L. Lois lives in an urban hermitage where trauma-informed themes and personal exploration flow during long rainy walks. She is pivoting through her grandmother-era, figuring out why her bevy of adult children don’t have babies, nor time. Her essays have been featured in Canada’s leading newspaper, The Globe and Mail.
It’s a Curiosity
if you live in Vancouver
you might have lots of time
and four blue disks
of plastic
two and a half inches
in diameter
with a post in the middle of each one
protruding
on the end of each post
is a whirligig with three blades
like a ceiling fan in the tropics
but in miniature electric blue plastic
the base of each
is flat (there is no motor)
a tiny wind catcher
without any turbine
and four neat holes drilled
for screws
which you brought because
you had time and plastic and screws
in Vancouver
you packed them to the beach
the secluded one, out to the west
and you remembered your screwdriver
to attach each blue disk in randomly
picked locations on the side
of the dead tree root system
washed up in a storm
the log is massive but
moves slightly every winter
on blustery high tides
settling into a new angle
for summer’s bleaching
a whale of wood rotting
with none of the smell
and all of the looming majesty
you thought this whale needed
miniature propellers to catch
the wind on these warm nights
and through next winter’s waves
just because you had time
and this occurred
to you
to do
Knights of Fire(works)
climate crisis
heat wave
fires burning the province down
let’s celebrate
put some explosions
in the night sky
puny, armed efforts
forced over the water
for our safety
while nature
roars across open hectares
pushing the truth we flee
Merton
the quiet wasn’t enough
he longed for more
absolutist solitude and silence
in the abbot’s hermitage
he found what
he was looking for
and gave it up
because of what he already understood
her name was Margie
the deepest meaning of his search
revealed as two kinds
of eternal and competing love
Grooming
there is a greed that runs
deep
and is completely charming
a wolf that devours
the friend he’s spent
the early years disarming
Psychological Double Speak
you wrote me
such horrible things
my counsellor
said I needed special
domestic violence protection
your self-righteous invocation
bizarrely sprinkled with language
of therapy
informed me that
your boundaries forbid
me
from caring
or talking
from loving and being
all these things cross your line
and if I protest
that your boundaries
cross mine
we would have to go
to border mediation you have also denied
I could rationalize
if we’d already undergone
mutually respected
therapy and failed,
but you forbade us that, too
all against your rules
and if I say it isn’t against
mine
you calmly lacerate me
in your casual and cold abuse
it is your cruel laugh
at the end
that gives away
something much deeper in you
amusing yourself with straitjacket boxes
Smiling Dagger
if we put you on a plane
and send you to a warm place
are you a tourist
or our slave?
a tourist wants to go
and saves up to pay the fare
a slave is told what to do
packs no suitcase as he’s moved
the crux of this issue
aside from our horrifying willingness
to command another in our luxury savings,
claiming everything including his sweat,
is that we deny one man
a travel visa due to his poverty
while sending another man where we will —
we only welcome those who pay
no longer considering hospitality for the lost wanderer
as we focus on castle fortification
Don’t Take This Personally
on a spectacular day like today,
I love this city,
this ocean
this shore
this hill
this sky
these mountains
those boats
that golden shadowing on the south side of the bay as the sun dips low
it puzzles me why
you aren’t living here
but if I write too well,
describing what
I see right now,
I’m afraid you
will come
even though,
in theory,
I would love
to share
From the Editor:
We hope that readers receive In Parentheses as a medium through which the evolution of human thought can be appreciated, nurtured and precipitated. It will present a dynamo of artistic expression, journalism, informal analysis of our daily world, entertainment of ideas considered lofty and criticism of today’s popular culture. The featured content does not follow any specific ideology except for that of intellectual expansion of the masses.

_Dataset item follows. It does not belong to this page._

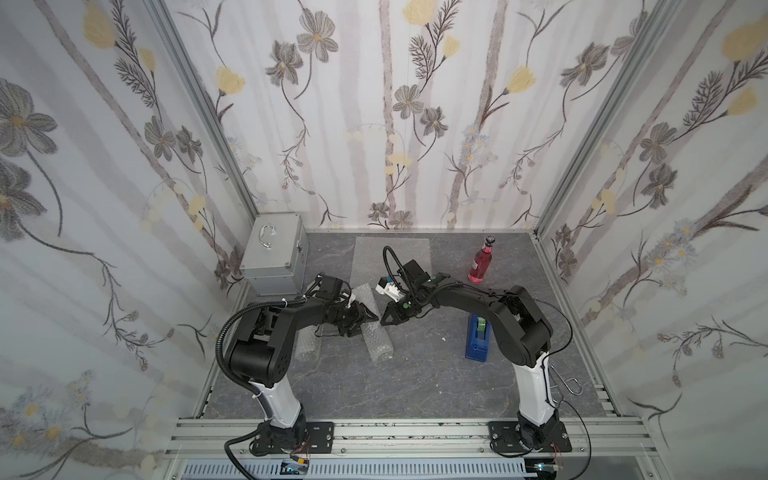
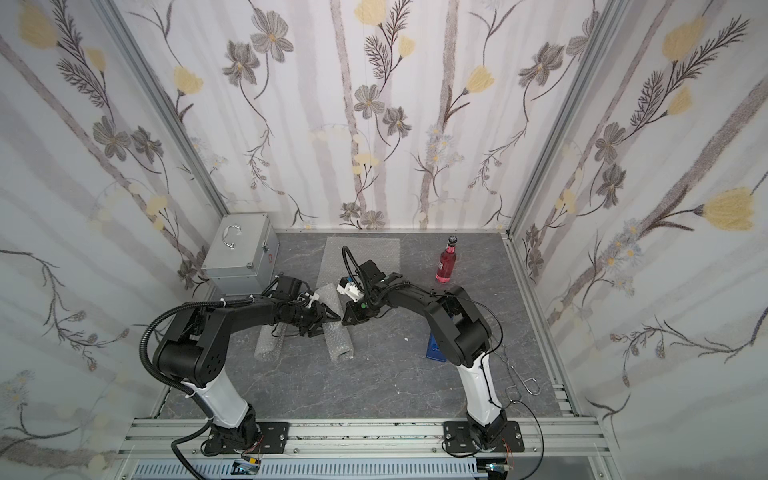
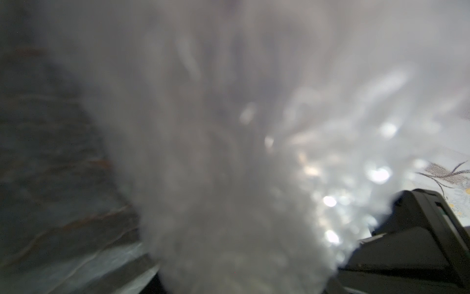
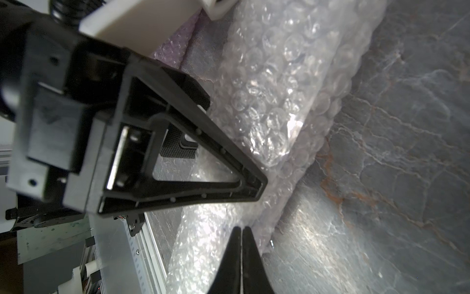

Founded in late 2011, In Parentheses prides itself upon analysis of the current condition of intelligence in the minds of these young people, and building a hypothesis for one looming question: what comes after Post-Modernism?
The idea for this magazine stems from a simple conversation regarding the aforementioned question, which drew out the need to identify our generation’s place in literary history.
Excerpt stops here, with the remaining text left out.